Most of all we have to restore trust.

According to John Barry the main lesson from the Spanish flu of 1918, in which 50 million died, was that “those in authority must retain the public’s trust” and “the way to do that is to distort nothing, to put the best face on nothing, to try to manipulate no one.”

How do we build that trust? Not by piling more warm words on top of the lukewarm ones we already have. And clearly not by deploying more VAR.

An answer may lie in thinking not about “brand values” but impact.

Charities are developing the idea of impact models which attempt to assess what benefits a charity delivers its customers. These go beyond simple commercial metrics or even numerical targets.

Children’s cancer charity Clic Sargent delivers a brilliant, annual, impact report. It also happens to be superbly executed digitally and will take you less than a minute to flick through the summary.

The report contains real life stories from the community of people it supports and addresses questions they felt the charity should answer rather than focusing only on the highlights of the year. It includes a section called “hands up we’re not perfect” (imagine that in the Sepp Blatter era) and a film of members of its executive team sharing the things they wished they’d done better last year.

Clic Sargent’s approach may be too radical for some sports organisations and the people running them. But the point isn’t really accountability (something sports governing bodies rarely like to worry about) but improvement, and continuous improvement.
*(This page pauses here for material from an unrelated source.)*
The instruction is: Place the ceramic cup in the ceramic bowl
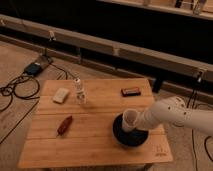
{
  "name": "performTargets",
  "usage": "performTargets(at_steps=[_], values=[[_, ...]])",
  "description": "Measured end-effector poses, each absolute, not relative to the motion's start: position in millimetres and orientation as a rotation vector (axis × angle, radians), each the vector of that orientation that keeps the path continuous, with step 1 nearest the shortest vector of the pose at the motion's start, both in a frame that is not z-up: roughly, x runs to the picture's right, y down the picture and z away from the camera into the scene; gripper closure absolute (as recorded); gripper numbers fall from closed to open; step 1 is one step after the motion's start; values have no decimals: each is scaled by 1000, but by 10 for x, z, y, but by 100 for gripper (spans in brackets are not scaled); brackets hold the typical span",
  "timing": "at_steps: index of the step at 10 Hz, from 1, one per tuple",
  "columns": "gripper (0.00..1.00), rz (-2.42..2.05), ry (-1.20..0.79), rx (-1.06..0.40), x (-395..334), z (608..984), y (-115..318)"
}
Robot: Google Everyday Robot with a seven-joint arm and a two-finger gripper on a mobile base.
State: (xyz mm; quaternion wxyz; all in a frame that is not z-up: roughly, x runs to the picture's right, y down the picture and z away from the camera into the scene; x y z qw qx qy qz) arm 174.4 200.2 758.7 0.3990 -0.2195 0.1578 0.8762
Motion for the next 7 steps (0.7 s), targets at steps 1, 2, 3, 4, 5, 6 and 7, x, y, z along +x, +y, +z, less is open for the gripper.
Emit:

Impact is something you can measure without going public should you choose.

In theory, it’s simple:

  1. Identify the benefits of what you do through research into the views of the people who care about your organisation within and without.
  2. Write up simple statements based on those benefits that your fans can agree or disagree with (scored from 1 to 5) and which you can regularly test.

For example English Heritage, a 1 million member charity that looks after 400 historic properties in England including Stonehenge (I was a Trustee until a few weeks ago), went through an exacting research process lead by marketing director Luke Whitcomb to show how its work provided a public good.

It identified seven benefits linked to a central principle of “human connection”: escapism, gratitude, belonging, identity, achievement, legacy and personal growth. Simple statements which visitors to English Heritage sites can agree or disagree with based on the benefit such as:

  • The visit made me feel part of something bigger
  • The visit allowed me to connect with the past

Scoring responses from strongly disagree to strongly agree on a simple scale of 1 to 5 creates a performance score which is relevant and useful and better than NPS.